In the lines below, look for "frame". Copy each line where it appears.

### Supplied material
▬▬▬

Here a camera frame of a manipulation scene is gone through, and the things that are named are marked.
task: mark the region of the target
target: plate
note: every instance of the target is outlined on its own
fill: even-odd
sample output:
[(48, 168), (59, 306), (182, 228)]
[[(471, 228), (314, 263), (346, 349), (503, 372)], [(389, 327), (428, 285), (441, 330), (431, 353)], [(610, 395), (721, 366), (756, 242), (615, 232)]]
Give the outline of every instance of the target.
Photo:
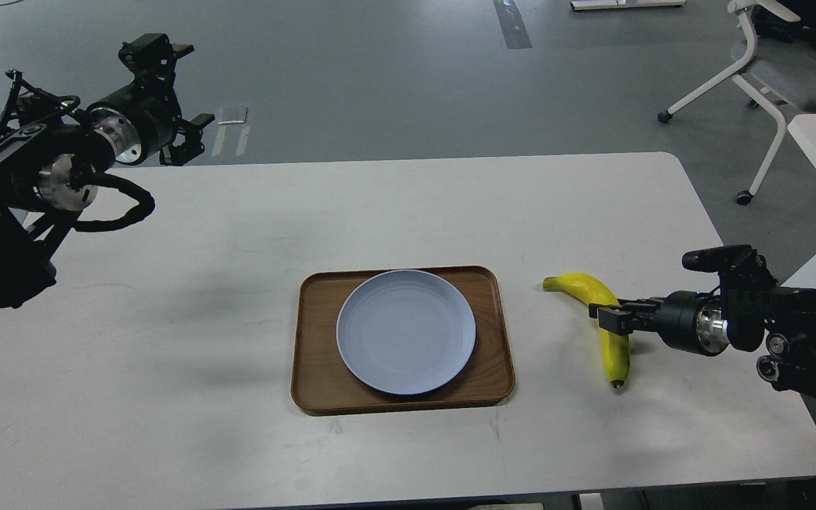
[(396, 395), (436, 390), (470, 358), (476, 328), (462, 293), (426, 271), (388, 271), (347, 298), (336, 322), (346, 367), (370, 387)]

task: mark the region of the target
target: wire
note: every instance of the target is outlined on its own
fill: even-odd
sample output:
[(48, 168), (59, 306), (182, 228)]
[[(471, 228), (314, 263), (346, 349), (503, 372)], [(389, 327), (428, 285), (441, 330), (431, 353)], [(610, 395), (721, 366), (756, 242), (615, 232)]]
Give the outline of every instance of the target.
[(641, 503), (641, 508), (643, 510), (650, 510), (650, 501), (647, 500), (647, 492), (646, 491), (638, 491), (637, 492), (637, 499), (638, 499), (638, 503)]

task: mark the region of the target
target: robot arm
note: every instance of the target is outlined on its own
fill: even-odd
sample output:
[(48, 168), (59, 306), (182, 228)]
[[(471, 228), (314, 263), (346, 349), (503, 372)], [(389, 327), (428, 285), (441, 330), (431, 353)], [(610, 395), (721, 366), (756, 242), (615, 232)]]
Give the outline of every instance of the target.
[[(132, 83), (86, 110), (76, 96), (54, 96), (19, 71), (7, 72), (12, 87), (0, 119), (0, 307), (20, 307), (55, 284), (51, 258), (72, 229), (119, 230), (152, 213), (153, 197), (107, 174), (112, 165), (141, 164), (159, 152), (161, 164), (180, 166), (202, 154), (203, 128), (214, 117), (184, 120), (173, 88), (175, 65), (193, 51), (172, 45), (164, 33), (124, 43), (119, 59), (133, 73)], [(138, 203), (119, 219), (79, 220), (101, 187)], [(42, 216), (25, 227), (13, 210)]]
[(657, 332), (667, 346), (716, 356), (726, 346), (768, 354), (758, 375), (775, 390), (816, 397), (816, 290), (777, 287), (764, 257), (748, 245), (700, 249), (683, 255), (686, 270), (716, 272), (719, 293), (678, 290), (667, 297), (591, 305), (590, 317), (618, 335)]

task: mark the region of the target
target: person
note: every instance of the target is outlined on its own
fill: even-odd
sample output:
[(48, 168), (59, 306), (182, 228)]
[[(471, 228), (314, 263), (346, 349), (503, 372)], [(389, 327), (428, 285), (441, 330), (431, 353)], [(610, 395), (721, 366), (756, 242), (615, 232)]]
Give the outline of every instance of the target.
[(757, 35), (784, 43), (794, 43), (803, 39), (816, 49), (816, 0), (778, 1), (802, 20), (794, 23), (787, 22), (767, 9), (758, 8), (760, 12), (754, 17), (754, 29)]

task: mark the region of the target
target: black pants
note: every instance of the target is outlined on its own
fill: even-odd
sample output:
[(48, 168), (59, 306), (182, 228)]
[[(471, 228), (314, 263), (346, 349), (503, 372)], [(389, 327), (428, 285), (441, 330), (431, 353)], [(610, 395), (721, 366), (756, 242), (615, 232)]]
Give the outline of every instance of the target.
[(796, 13), (802, 19), (802, 25), (816, 30), (816, 0), (778, 0), (780, 4)]

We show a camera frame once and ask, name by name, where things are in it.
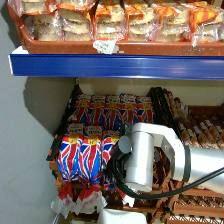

▬▬▬

### Task response
Here a camera frame of a manipulation scene is gone through, and the things that are named are marked.
We show a camera frame once and ask, name by name, where things are in it.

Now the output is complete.